Now it should be remembered that for some years now, Tom, his son and his grandson have been supplying the Beggar's with various foodstuffs they have grown themselves but have also hunted or picked in the dale. Not just the obvious things like fresh killed lamb and free range eggs but rabbits, the odd hare, a pheasant or two, plus the odd plump trout from the beck, field mushrooms from Hard Rock Farm and bilberries from the side of Tup Fell.

This has helped the Beggars' to build a growing reputation for its genuine, olde English food and even a rave review from Arabella, the food critic of the Yorkshire Aspirational glossy mag.

So when, a couple of weeks ago, he asked the landlady to save any old champagne bottles - or any bottle with a concave bottom for that matter - she asked no questions: Tom was up to something and she knew fine well he would not reveal what that was until his mission was accomplished.

She was right. For Tom had gone back to his childhood to make minnow traps by carefully knocking out the bubble in the bottom of he bottles, baiting them with bits of sardine and lowering them into some of the quieter pools on the beck.

He was not after minnows, nor trout - the trout season is closed and Tom would never poach because he understands that fish need to breed in peace - but a Yankee invader which has taken over the Beggar and its tributaries.

The American signal crayfish, you see, was introduced to Britain because it is a foodie's delight, like langoustine but better. It escaped, of course, like all imports do, and is now wiping out the much smaller native crayfish in the rushing streams of the Yorkshire Dales.

So, last Saturday, Tom staggered into the Beggar's with a bucket full of the nasty little (or rather, quite big) bleepers, still alive and clicking and dying to grab anything that moved with claws the size of a nutcracker.

And so the bargaining began. Tom, of course, does not take payment in coin of the realm but in pints of Ram's Blood bitter (ABV 5.5%). After some haggling, a price of one pint per dozen was established, and Tom was able to stagger off to watch the rugby on the Meadow with a fine haze to keep him warm.

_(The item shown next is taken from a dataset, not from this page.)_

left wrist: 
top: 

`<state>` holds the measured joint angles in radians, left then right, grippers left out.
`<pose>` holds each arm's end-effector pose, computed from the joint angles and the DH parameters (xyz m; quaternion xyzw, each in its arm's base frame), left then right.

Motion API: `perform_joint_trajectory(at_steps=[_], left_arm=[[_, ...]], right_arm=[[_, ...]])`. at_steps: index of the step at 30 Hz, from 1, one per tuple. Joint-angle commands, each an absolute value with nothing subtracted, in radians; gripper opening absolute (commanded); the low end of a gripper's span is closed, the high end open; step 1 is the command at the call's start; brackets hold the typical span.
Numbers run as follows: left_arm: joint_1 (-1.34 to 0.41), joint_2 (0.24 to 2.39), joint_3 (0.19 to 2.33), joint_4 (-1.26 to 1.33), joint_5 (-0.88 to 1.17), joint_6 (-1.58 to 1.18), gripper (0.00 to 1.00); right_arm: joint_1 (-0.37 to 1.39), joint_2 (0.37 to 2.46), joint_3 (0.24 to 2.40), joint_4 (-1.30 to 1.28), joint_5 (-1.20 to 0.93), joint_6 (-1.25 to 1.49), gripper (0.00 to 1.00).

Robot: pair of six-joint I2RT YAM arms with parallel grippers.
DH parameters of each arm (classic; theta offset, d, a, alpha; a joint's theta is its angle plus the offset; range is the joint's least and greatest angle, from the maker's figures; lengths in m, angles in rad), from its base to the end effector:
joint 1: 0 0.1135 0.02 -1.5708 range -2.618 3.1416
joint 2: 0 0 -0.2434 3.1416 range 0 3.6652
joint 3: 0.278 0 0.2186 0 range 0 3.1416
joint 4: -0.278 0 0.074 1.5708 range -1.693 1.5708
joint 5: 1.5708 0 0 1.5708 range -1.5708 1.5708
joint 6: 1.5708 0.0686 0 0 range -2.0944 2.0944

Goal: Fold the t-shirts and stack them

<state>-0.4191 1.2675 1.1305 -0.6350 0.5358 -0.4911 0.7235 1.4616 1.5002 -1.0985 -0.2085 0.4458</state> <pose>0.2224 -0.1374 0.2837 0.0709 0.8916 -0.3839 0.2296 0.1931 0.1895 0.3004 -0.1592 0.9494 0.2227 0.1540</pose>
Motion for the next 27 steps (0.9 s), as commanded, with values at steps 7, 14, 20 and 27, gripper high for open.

But come Sunday lunchtime, when local crayfish, cooked in white wine, butter and herbs, were being snapped up by the posher trippers - Tom let out an anguished scream.

For there they were on the menu at £7.50 for six or £12.50 the dozen. Tom was furious, demanding that the landlady be dragged out of her busy kitchen.

"I ne'er thought thar would rip me off lass," he whispered loud enough to stop the diners dining.

"Tom," she said raising a placatory hand. "I didn't know what to charge so I rang round and that is the going rate." Tom snorted. "So I have decided to double your fee to two pints a dozen."

It is not easy to take Tom's breath away - but that did. He even gave some of his fishy gains away. It's an ill wind...

* The Curmudgeon is a satirical column based on a fictitious character in a mythical village.